Well I always hated hot corners, and anyway by default they're disabled on
macOS.

------
kurthr
The engineers way of thinking about Fitt's Law is as a human control system.
We motion control our hands by using feedback (visual, tactile,
proprioceptive). The servo time response to a step function (new location to
click) of that feedback loop depends on the required accuracy and allowed
overshoot. The larger the target, the higher a velocity/acceleration you can
use to hit it without missing. You learn very quickly that large objects (like
edge of screen) allow much more gross movements than single pixel target...
and the farther you have to go the larger the time at a given tracking
velocity.

What is at least as interesting is the cognitive load of tracking/pointing,
clicking/chording . Mental load and apparent time appear to be the reason why
typing can be slower than a menu system, but it feels faster. Similarly,
people will report a feeling like a trackpoint (IBM keyboard nipple) takes
longer than a mouse even when they're actually faster in hitting targets.
Presumably, this is because they have to track the cursor to know velocity and
position, while a mouse or touchpad uses your body's knowledge of hand
position/velocity that is missing from a force based input.
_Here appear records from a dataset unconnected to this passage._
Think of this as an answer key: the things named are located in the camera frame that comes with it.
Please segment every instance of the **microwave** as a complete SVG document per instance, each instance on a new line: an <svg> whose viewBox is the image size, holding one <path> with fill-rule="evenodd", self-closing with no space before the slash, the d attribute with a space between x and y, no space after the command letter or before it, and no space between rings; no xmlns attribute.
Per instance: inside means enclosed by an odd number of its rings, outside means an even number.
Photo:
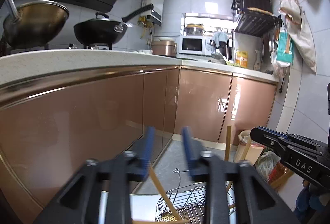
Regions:
<svg viewBox="0 0 330 224"><path fill-rule="evenodd" d="M210 45L212 36L180 36L178 53L211 56L215 48Z"/></svg>

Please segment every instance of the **kitchen cabinet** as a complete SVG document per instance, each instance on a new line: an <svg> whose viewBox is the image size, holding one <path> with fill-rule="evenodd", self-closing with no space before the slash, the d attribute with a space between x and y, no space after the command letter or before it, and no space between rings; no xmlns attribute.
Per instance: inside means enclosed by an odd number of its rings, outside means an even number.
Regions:
<svg viewBox="0 0 330 224"><path fill-rule="evenodd" d="M151 163L162 151L165 92L167 71L151 72L144 75L143 90L143 127L155 128Z"/></svg>
<svg viewBox="0 0 330 224"><path fill-rule="evenodd" d="M266 126L272 110L276 85L233 77L219 143L226 143L226 126L232 126L231 144L238 145L241 131Z"/></svg>
<svg viewBox="0 0 330 224"><path fill-rule="evenodd" d="M175 133L190 126L192 136L218 141L231 75L181 69Z"/></svg>
<svg viewBox="0 0 330 224"><path fill-rule="evenodd" d="M1 155L16 177L12 182L22 182L41 209L86 159L103 161L124 151L142 136L143 79L141 74L78 84L1 110ZM11 199L20 184L13 187L1 177ZM29 223L30 205L13 205Z"/></svg>
<svg viewBox="0 0 330 224"><path fill-rule="evenodd" d="M167 71L162 148L166 146L174 133L179 91L179 71L179 69Z"/></svg>

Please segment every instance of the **gray floor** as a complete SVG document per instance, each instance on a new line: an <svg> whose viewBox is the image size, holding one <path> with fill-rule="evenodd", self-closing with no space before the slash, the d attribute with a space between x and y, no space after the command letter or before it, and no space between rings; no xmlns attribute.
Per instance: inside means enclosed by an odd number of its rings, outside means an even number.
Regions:
<svg viewBox="0 0 330 224"><path fill-rule="evenodd" d="M224 158L225 151L206 148L205 150L210 150L220 156L221 159ZM235 151L231 151L229 155L229 161L233 161L235 156ZM172 140L167 148L167 150L163 153L161 158L158 160L158 163L154 167L155 173L160 180L162 186L165 191L174 189L178 187L179 184L179 176L177 173L173 173L173 170L178 168L180 171L185 171L188 169L182 142ZM181 175L181 184L180 187L188 186L193 184L190 180L188 172L182 172ZM153 182L148 178L138 189L136 194L158 194L156 187Z"/></svg>

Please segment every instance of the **white countertop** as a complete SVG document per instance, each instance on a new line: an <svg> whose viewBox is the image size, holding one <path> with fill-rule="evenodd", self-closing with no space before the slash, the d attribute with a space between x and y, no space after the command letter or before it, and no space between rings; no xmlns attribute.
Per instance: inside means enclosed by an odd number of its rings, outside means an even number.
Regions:
<svg viewBox="0 0 330 224"><path fill-rule="evenodd" d="M204 61L181 60L158 55L106 50L41 50L0 58L0 85L34 76L97 67L130 65L183 65L239 73L278 82L278 78L254 70Z"/></svg>

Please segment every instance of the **wok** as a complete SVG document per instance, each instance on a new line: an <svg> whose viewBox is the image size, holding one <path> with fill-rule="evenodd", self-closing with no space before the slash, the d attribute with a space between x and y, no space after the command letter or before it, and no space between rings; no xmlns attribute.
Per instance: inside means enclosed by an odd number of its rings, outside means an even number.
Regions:
<svg viewBox="0 0 330 224"><path fill-rule="evenodd" d="M33 1L17 8L13 0L6 1L11 13L3 22L3 35L13 48L45 46L61 31L69 18L68 9L54 1Z"/></svg>
<svg viewBox="0 0 330 224"><path fill-rule="evenodd" d="M125 23L151 9L153 9L152 4L141 7L126 17L122 17L122 22L110 20L106 13L96 12L94 19L78 23L73 27L75 37L85 47L92 44L107 44L112 49L112 45L120 41L126 33L127 25Z"/></svg>

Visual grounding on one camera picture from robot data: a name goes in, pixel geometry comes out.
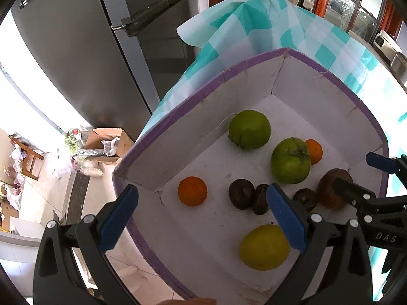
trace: cardboard box
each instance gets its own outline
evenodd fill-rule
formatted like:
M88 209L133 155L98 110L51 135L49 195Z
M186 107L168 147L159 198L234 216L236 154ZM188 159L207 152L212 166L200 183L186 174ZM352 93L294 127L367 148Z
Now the cardboard box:
M10 217L18 218L20 212L14 209L7 200L0 200L4 220L1 221L1 228L10 231Z
M94 128L85 144L85 149L103 149L102 140L113 140L119 137L115 156L88 157L89 161L98 161L107 165L117 165L122 157L129 151L134 142L121 128Z
M272 129L269 141L251 152L228 137L231 119L245 109L265 114ZM159 276L168 277L170 271L165 281L181 294L205 295L219 304L248 305L245 299L263 304L261 290L281 284L298 252L291 250L281 266L261 274L244 265L237 254L239 242L260 224L276 220L272 210L260 217L237 210L227 190L238 178L256 185L275 182L270 155L293 134L317 139L325 155L305 181L280 185L287 194L315 187L326 171L338 167L349 170L355 183L380 197L386 194L386 176L366 164L367 152L379 148L377 153L388 153L383 130L344 83L300 52L282 48L228 67L176 110L131 148L113 183L117 195L128 183L137 185L140 200L128 231ZM177 193L188 176L208 186L205 202L194 209L182 204ZM339 224L356 218L351 205L339 211L319 205L313 212ZM316 286L328 261L329 256L321 260Z

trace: orange
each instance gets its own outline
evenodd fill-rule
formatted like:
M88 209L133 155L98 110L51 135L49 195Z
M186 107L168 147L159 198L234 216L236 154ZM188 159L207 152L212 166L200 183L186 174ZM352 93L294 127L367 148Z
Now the orange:
M178 185L180 201L190 207L201 205L208 194L205 182L197 176L189 176Z
M311 164L316 164L322 159L322 147L318 141L313 139L306 140L305 143L308 147L308 153L311 155Z

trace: stainless steel refrigerator
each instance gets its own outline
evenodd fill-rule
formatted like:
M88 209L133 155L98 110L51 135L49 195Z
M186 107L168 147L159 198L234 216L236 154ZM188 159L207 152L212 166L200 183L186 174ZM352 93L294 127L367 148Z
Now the stainless steel refrigerator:
M27 47L94 127L121 127L135 140L195 59L176 28L197 14L197 0L27 2L12 7Z

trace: brown fruit
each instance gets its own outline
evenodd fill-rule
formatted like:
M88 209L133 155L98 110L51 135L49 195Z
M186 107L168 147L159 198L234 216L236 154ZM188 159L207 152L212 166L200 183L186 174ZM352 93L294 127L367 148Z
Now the brown fruit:
M308 212L317 206L317 195L312 189L300 189L294 195L293 200L299 201Z
M250 207L254 196L254 186L246 179L237 179L229 186L229 198L235 208L246 210Z
M331 210L340 210L345 207L346 202L339 195L335 194L332 189L333 180L336 178L344 179L353 182L348 171L334 168L325 173L317 186L317 199L323 206Z
M270 208L267 205L266 191L269 185L262 183L256 187L252 198L252 210L258 216L265 214Z

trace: blue gripper pad
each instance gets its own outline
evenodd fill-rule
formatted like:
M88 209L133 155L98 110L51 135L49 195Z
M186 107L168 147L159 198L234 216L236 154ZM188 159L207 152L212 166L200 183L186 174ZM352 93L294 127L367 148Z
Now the blue gripper pad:
M369 166L388 174L394 174L398 172L396 162L393 159L375 154L373 152L370 152L366 155L366 163Z
M99 230L99 250L105 253L115 247L127 222L133 215L138 204L138 190L136 186L128 185L115 202L115 209L105 219Z
M281 194L274 184L268 186L266 199L270 210L277 219L291 247L303 253L307 248L304 226L283 196L286 195L284 193Z

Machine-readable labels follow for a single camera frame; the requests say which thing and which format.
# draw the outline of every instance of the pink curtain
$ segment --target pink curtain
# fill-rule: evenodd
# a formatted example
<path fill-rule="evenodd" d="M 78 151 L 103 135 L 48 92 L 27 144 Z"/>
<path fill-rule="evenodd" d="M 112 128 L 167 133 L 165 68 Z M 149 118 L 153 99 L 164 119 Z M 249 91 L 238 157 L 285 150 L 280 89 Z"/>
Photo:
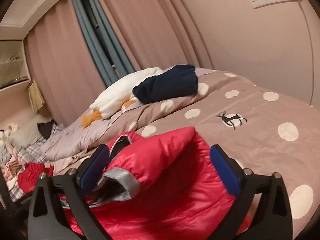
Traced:
<path fill-rule="evenodd" d="M 75 121 L 105 90 L 71 0 L 53 6 L 24 44 L 30 74 L 58 123 Z"/>
<path fill-rule="evenodd" d="M 181 0 L 99 0 L 134 68 L 193 64 L 213 69 Z"/>

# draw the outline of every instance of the metal screw
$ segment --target metal screw
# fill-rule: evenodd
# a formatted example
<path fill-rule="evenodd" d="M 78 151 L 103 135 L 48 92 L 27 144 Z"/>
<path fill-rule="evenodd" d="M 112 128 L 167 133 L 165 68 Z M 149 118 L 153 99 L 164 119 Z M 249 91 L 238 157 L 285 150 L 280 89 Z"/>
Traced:
<path fill-rule="evenodd" d="M 281 179 L 281 177 L 282 177 L 279 172 L 275 172 L 275 173 L 273 174 L 273 176 L 275 176 L 277 179 Z"/>
<path fill-rule="evenodd" d="M 43 172 L 43 173 L 41 173 L 41 174 L 39 175 L 39 178 L 40 178 L 40 179 L 44 179 L 46 176 L 47 176 L 47 174 L 45 174 L 45 172 Z"/>
<path fill-rule="evenodd" d="M 77 172 L 77 169 L 71 168 L 71 169 L 69 169 L 69 170 L 67 171 L 67 174 L 73 175 L 73 174 L 76 174 L 76 172 Z"/>
<path fill-rule="evenodd" d="M 251 175 L 251 174 L 253 173 L 252 170 L 250 170 L 250 169 L 248 169 L 248 168 L 245 168 L 245 169 L 243 170 L 243 172 L 244 172 L 245 175 Z"/>

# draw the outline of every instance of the blue curtain
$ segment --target blue curtain
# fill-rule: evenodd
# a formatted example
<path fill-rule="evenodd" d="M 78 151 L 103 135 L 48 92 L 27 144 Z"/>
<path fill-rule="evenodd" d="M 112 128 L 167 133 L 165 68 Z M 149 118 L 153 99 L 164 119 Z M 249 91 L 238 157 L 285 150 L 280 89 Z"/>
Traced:
<path fill-rule="evenodd" d="M 125 75 L 133 73 L 134 68 L 99 1 L 72 0 L 72 2 L 84 39 L 105 85 L 110 86 Z"/>

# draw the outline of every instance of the blue gripper pad
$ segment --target blue gripper pad
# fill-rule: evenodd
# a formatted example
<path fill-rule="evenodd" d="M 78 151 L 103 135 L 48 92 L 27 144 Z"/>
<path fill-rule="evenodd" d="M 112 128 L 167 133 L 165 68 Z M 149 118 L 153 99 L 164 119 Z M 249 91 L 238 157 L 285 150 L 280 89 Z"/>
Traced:
<path fill-rule="evenodd" d="M 210 160 L 224 186 L 226 187 L 228 193 L 232 196 L 239 197 L 241 192 L 240 179 L 238 176 L 236 176 L 236 174 L 227 163 L 227 161 L 230 162 L 230 160 L 233 159 L 229 159 L 228 156 L 222 151 L 220 146 L 214 145 L 210 149 Z"/>
<path fill-rule="evenodd" d="M 92 156 L 85 159 L 78 168 L 76 183 L 79 186 L 79 194 L 84 197 L 90 194 L 100 179 L 102 171 L 109 164 L 109 149 L 100 144 Z"/>

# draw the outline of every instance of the white polka dot
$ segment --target white polka dot
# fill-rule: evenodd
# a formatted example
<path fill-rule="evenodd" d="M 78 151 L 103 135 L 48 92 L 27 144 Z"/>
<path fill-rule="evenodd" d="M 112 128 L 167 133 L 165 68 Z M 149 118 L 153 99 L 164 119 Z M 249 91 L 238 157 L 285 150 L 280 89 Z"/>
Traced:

What you're used to feels right in any case.

------
ProxCoques
And after you've read that, give yourself The Quiz!

[http://www.asktog.com/columns/022DesignedToGiveFitts.html](http://www.asktog.com/columns/022DesignedToGiveFitts.html)

------
deventis
Laws of UX has a nice overview of the different laws that exist in user
experience! Fitt's law: [https://lawsofux.com/fittss-
law](https://lawsofux.com/fittss-law)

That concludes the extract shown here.